Donald Trump has rocketed to the top of the 2016 Republican primary polls because he has embraced the base's populist fervor on immigration. But his hardline rhetoric aside, is his substantive policy position on the issue really that different from most pro-amnesty Republican candidates?

In an interview with CNN's Dana Bash, Trump suggested that he would deport the bad illegal immigrants but offer "legal status" to the good illegal immigrants. "We got to move 'em out, we're going to move 'em back in if they're really good people," he said.

That's essentially what "comprehensive immigration reform" promises to do: separate illegal immigrants who can't pass a background check from others who will pay back taxes, fines, learn English, pass a civics test and jump through whatever other bureaucratic hoops are supposed to distinguish the path to "legal status" from amnesty.

This type of legislation generally fails because few voters think any of these conditions will actually be enforced in practice. Many conservatives have a word for bills promising to only legalize the "really good people" but enforce immigration laws for everyone else: amnesty.

Even if the already overtaxed immigration bureaucracy was somehow able to process all the applications effectively, you'd be faced with the following dilemma. If a large number of people are denied, many illegal immigrants will prefer to remain "in the shadows" rather than expose themselves to the risk. To eliminate that, you have to be more lax in enforcing the conditions for legalization, bringing you back to the amnesty problem.

Roughly 90 percent of those who applied for legalization under the Immigration Reform and Control Act of 1986 amnesty were approved. It's estimated that comprehensive reform bills like the McCain-Kennedy proposals during George W. Bush's administration and the Gang of Eight would legalize about 85 percent of the illegal aliens already in the country.

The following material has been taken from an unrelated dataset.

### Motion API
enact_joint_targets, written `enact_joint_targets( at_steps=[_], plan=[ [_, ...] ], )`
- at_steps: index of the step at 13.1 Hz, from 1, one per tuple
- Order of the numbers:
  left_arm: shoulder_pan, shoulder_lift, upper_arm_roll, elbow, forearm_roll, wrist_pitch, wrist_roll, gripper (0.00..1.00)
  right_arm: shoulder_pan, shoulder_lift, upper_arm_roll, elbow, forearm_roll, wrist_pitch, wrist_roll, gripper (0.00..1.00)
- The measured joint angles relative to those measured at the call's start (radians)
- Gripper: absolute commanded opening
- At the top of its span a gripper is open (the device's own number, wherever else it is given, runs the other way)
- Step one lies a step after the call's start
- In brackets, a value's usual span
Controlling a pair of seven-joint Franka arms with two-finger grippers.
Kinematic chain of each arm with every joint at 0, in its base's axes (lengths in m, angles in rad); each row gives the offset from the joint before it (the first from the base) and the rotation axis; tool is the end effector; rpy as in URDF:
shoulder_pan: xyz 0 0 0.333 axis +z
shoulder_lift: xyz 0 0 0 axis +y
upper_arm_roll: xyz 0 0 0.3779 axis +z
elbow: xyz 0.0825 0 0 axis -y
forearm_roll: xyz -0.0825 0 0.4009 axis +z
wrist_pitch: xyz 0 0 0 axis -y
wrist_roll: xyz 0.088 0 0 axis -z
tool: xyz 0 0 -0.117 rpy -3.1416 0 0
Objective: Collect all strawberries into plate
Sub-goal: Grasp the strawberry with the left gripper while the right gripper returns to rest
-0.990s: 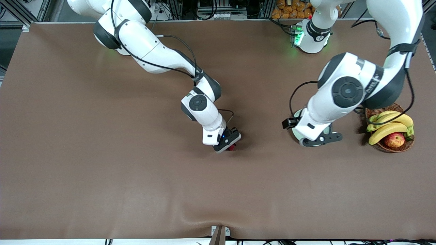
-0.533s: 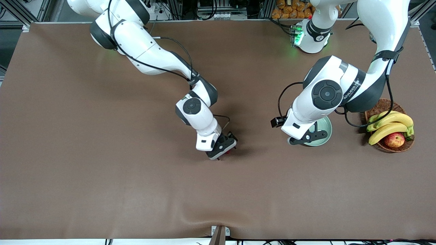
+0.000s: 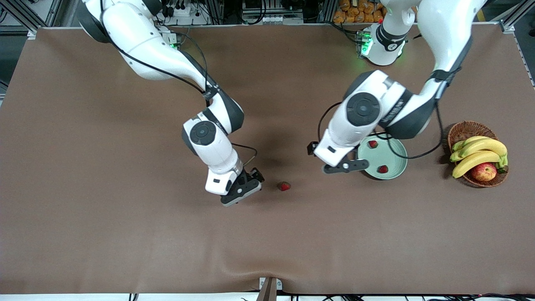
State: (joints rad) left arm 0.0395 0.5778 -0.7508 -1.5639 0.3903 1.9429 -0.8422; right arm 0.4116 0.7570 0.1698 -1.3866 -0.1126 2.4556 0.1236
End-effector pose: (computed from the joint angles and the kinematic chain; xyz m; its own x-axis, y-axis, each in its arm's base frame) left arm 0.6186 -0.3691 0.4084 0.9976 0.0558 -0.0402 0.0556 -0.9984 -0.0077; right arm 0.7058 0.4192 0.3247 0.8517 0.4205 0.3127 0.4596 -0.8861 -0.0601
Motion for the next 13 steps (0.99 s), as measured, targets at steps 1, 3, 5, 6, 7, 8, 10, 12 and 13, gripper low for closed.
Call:
enact_joint_targets(
  at_steps=[1, 3, 5, 6, 7, 8, 10, 12, 13],
  plan=[
    [-0.032, 0.035, 0.001, 0.02, 0.036, 0.022, 0.005, 1.0, -0.023, -0.042, -0.001, -0.002, 0.0, -0.082, -0.018, 1.0],
    [-0.095, 0.101, 0.019, 0.068, 0.075, 0.081, 0.055, 1.0, -0.086, -0.135, -0.003, -0.009, -0.001, -0.254, -0.082, 1.0],
    [-0.171, 0.136, 0.092, 0.096, 0.083, 0.154, 0.142, 1.0, -0.159, -0.236, -0.004, -0.049, -0.001, -0.348, -0.138, 1.0],
    [-0.203, 0.147, 0.132, 0.101, 0.083, 0.19, 0.181, 1.0, -0.192, -0.289, -0.005, -0.09, -0.001, -0.365, -0.147, 1.0],
    [-0.226, 0.159, 0.161, 0.102, 0.083, 0.228, 0.204, 1.0, -0.218, -0.344, -0.015, -0.141, -0.001, -0.375, -0.151, 1.0],
    [-0.243, 0.173, 0.182, 0.103, 0.083, 0.261, 0.217, 1.0, -0.232, -0.396, -0.038, -0.189, -0.001, -0.39, -0.156, 1.0],
    [-0.274, 0.204, 0.217, 0.104, 0.083, 0.318, 0.22, 1.0, -0.249, -0.483, -0.091, -0.25, 0.0, -0.452, -0.198, 1.0],
    [-0.319, 0.223, 0.267, 0.105, 0.083, 0.357, 0.22, 1.0, -0.277, -0.535, -0.121, -0.267, 0.001, -0.494, -0.251, 1.0],
    [-0.346, 0.229, 0.296, 0.107, 0.083, 0.369, 0.22, 1.0, -0.296, -0.553, -0.133, -0.271, 0.002, -0.514, -0.275, 1.0]
  ],
)
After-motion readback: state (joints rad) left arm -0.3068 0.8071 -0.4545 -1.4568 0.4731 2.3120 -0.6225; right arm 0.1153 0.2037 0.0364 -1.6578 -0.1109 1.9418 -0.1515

Trump can potentially argue he would be much stricter in his criteria and would therefore legalize at a rate much lower than 85-90 percent. But the Republican field is already filled with candidates who claim to be against amnesty while favoring paths to legalization and even citizenship that a large majority of current illegal immigrants could potentially qualify for.

If Trump is the Republican front-runner because he is the pro-enforcement alternative to pro-amnesty candidates, these details are at least as important to work out as how he would get Mexico to pay for the border wall.